As children and teenagers with insulin dependency are considered, in some European countries, as disabled, the 2006 Convention on the Rights of Persons with Disabilities (United Nations, 2006) was highly significant, especially through article 30, which defined the rights in sport, physical activity and recreation. This emblematic document surpassed the medical approach in considering disability and foregrounds a rights-based approach to support greater inclusion for children with limited health condition. One of the measures drawn up to implement the convention provisions concerned the possibility to have appropriate training and logistics designed for the special needs of the target groups, with a focus on social inclusion and mainstreaming (Le Clair, 2011).

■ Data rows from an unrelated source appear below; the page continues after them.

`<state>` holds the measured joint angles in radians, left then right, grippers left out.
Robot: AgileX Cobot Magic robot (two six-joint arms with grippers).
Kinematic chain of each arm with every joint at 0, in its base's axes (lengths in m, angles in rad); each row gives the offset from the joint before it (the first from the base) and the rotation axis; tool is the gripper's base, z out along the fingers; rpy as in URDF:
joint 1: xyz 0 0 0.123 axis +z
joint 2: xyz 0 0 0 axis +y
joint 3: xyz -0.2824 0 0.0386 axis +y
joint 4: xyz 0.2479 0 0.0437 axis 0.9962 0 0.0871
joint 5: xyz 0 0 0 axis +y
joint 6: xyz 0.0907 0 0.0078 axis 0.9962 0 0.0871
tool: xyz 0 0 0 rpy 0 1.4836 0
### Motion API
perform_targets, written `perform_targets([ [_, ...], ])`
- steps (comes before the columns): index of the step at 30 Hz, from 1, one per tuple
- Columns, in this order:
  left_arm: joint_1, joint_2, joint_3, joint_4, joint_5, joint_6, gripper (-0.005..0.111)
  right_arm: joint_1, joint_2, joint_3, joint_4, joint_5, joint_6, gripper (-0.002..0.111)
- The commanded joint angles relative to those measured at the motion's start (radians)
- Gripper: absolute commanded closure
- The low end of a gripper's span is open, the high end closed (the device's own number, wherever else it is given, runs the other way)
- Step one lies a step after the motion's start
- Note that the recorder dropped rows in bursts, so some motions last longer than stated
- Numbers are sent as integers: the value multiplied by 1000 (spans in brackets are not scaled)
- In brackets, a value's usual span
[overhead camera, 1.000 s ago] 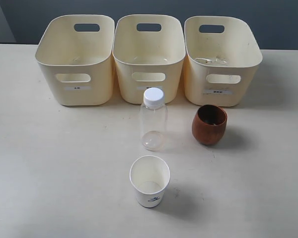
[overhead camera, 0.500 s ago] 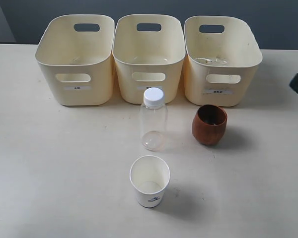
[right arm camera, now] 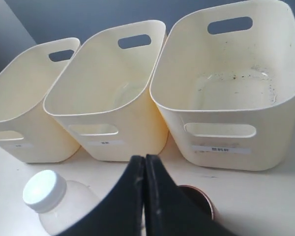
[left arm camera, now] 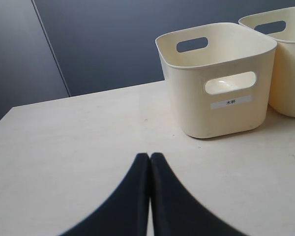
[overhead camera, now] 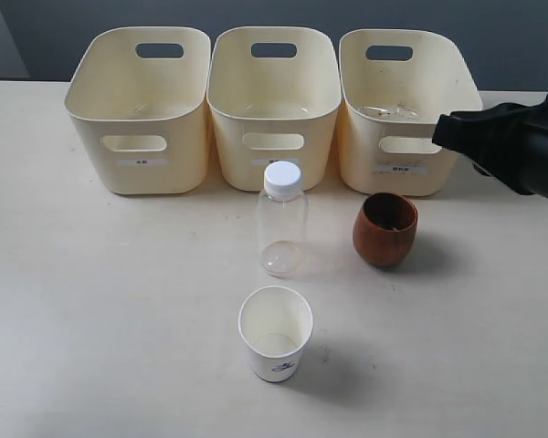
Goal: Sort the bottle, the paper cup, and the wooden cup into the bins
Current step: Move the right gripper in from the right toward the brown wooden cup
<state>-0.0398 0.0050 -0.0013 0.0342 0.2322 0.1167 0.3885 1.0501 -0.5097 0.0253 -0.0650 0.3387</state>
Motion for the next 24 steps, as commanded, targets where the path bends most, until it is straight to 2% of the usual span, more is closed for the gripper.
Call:
perform_targets([
  [1, -3, -5, 1, 5, -3, -2, 107, 3, 25, -7, -25, -23, -9, 109],
  [24, -3, -5, 1, 5, -1, -2, 107, 3, 25, -7, -64, -21, -9, 109],
])
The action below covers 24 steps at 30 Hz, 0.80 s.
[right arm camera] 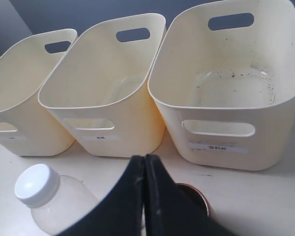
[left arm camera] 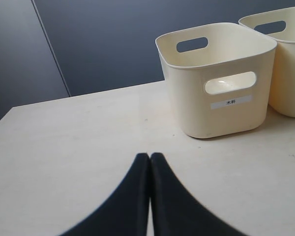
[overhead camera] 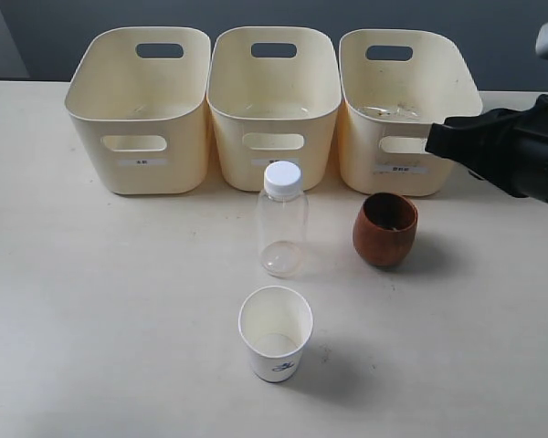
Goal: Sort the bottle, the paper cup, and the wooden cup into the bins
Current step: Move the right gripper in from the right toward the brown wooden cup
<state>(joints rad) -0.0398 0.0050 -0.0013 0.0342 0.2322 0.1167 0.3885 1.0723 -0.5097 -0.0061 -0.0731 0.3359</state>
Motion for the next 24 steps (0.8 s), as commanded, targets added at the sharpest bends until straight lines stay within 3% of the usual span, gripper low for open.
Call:
perform_targets([
  [1, -3, -5, 1, 5, -1, -2, 107, 3, 3, -7, -37, -13, -6, 109],
  [11, -3, -5, 1, 5, -1, -2, 107, 3, 3, -7, -101, -2, -10, 108],
  [14, -3, -5, 1, 5, -1, -2, 107, 3, 3, -7, -101, -2, -10, 91],
  [18, -3, -5, 1, 5, -1, -2, 107, 3, 3, -7, -101, -2, -10, 57],
  [20, -3, -5, 1, 5, -1, -2, 107, 3, 4, -7, -101, -2, -10, 45],
  [24, -3, -5, 1, 5, -1, -2, 107, 3, 15, -7, -99, 15, -10, 42],
])
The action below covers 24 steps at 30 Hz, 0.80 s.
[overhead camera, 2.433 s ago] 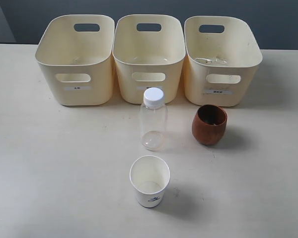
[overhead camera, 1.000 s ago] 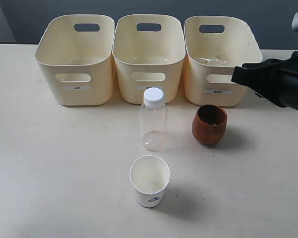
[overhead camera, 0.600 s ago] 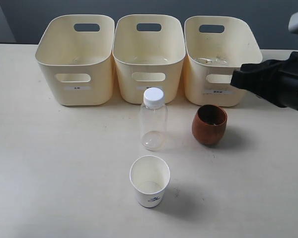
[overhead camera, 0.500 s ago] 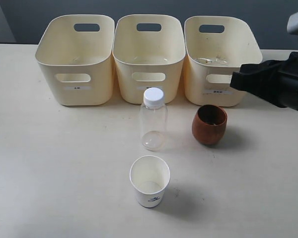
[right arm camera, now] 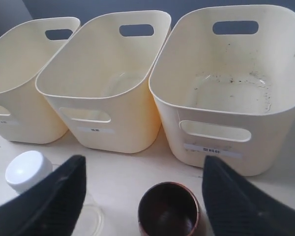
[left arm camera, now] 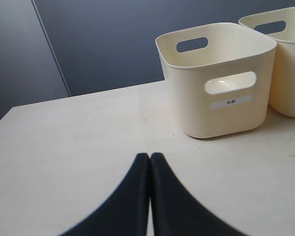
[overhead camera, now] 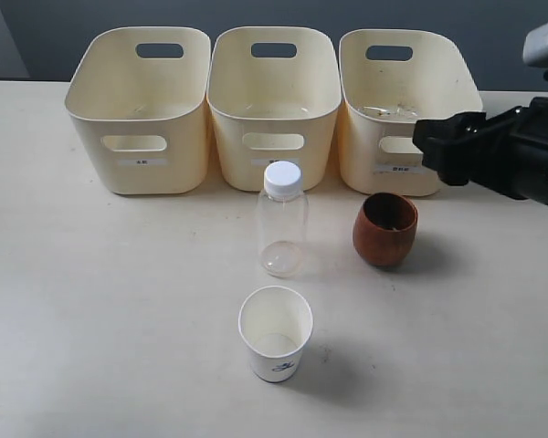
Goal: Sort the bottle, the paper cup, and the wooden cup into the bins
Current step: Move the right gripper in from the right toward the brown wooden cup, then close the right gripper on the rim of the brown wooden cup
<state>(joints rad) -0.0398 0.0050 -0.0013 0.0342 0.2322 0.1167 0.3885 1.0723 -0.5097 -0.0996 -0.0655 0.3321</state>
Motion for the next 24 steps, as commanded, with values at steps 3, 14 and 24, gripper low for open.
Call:
perform_targets([
  [3, -3, -5, 1, 5, -1, -2, 107, 3, 42, -7, -6, 25, -6, 42],
  [14, -3, -5, 1, 5, -1, -2, 107, 3, 190, -7, 18, 57, -6, 42],
  [24, -3, -5, 1, 5, -1, -2, 107, 1, 218, -11, 83, 25, -4, 42],
])
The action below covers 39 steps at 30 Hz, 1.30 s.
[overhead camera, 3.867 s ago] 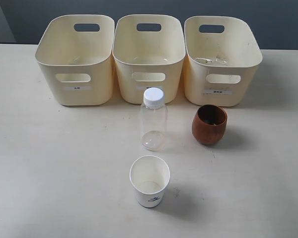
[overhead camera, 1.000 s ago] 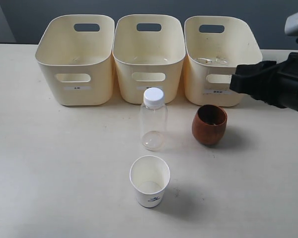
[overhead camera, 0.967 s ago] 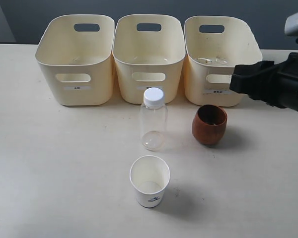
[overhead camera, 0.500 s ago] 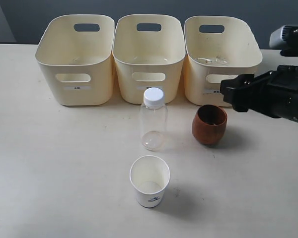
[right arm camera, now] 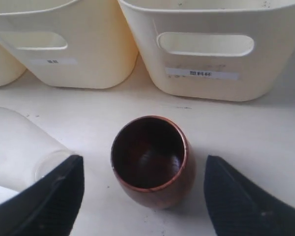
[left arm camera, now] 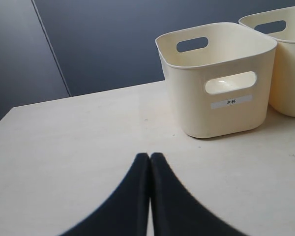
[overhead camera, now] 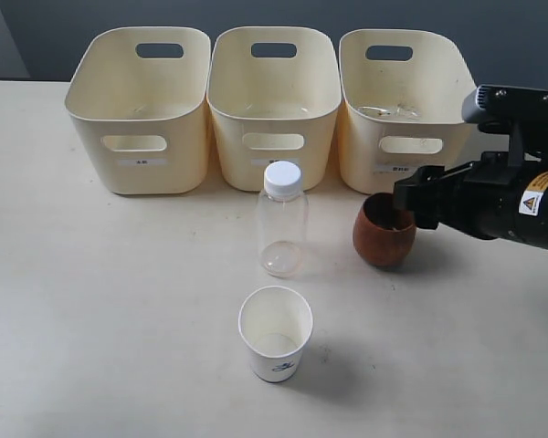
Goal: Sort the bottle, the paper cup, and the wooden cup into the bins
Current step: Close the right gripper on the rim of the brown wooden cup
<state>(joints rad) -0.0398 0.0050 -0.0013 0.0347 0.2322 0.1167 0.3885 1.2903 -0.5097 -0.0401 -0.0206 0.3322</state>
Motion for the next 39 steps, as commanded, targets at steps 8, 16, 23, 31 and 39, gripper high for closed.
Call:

Another relevant European document was the 2011 Communication from the Commission Developing the European Dimension in Sport (European Comission, 2011), fostering several key aspects within the societal role of sport, such as “Enhancing health through sport” and “Social inclusion in and through sport”. Within this context, our physical education and sports specialists should “support social integration of vulnerable and disadvantaged groups through sport and related exchange of good practice”.

Regarding the sports practice of children with insulin dependency, we mention the 2007 White Paper on Sport (Comission of the European Communities, 2007), which emphasises the role of sport in Europe, enhancing its visibility in the EU policy-making and raising public awareness of the needs and specificities of the sport sector. Even if this document did not start from scratch, it has strongly recognised the complexity of the phenomenon that makes an important contribution to the European Union’s strategic objectives of solidarity and prosperity. This document underlined the impact of sport on other EU policies, opening future prospects for sport, and its role in the daily lives of the European citizens. Numerous projects developed in recent years by academies, NGOs and local public authorities have aknowledged the societal role of sport, by enhancing public health, and physical activity, using the potential of sport for social inclusion, integration, equal opportunities and volunteering.

Another important EU ruling was linked to the Council Recommendation of 26 November 2013 on Promoting Health-Enhancing Physical Activity Across Sectors (Council of the European Union, 2013), encouraging measures supporting lifelong physical activities for all age groups, in the light of the key objectives defined in the Europe 2020 Strategy (European Commission, 2014a).

It is widely known that diabetes is strongly connected to overweight problems, so another topic-related EU document is the EU Action Plan on Childhood Obesity 2014-2020, wherein strong references are made concerning the health effects induced by physical inactivity, in parallel with promoting healthier school environments, encouraging physical exercise, informing and empowering families to address obesity, increase research, monitor and evaluate healthy lifestyle behaviours (European Commission, 2014b).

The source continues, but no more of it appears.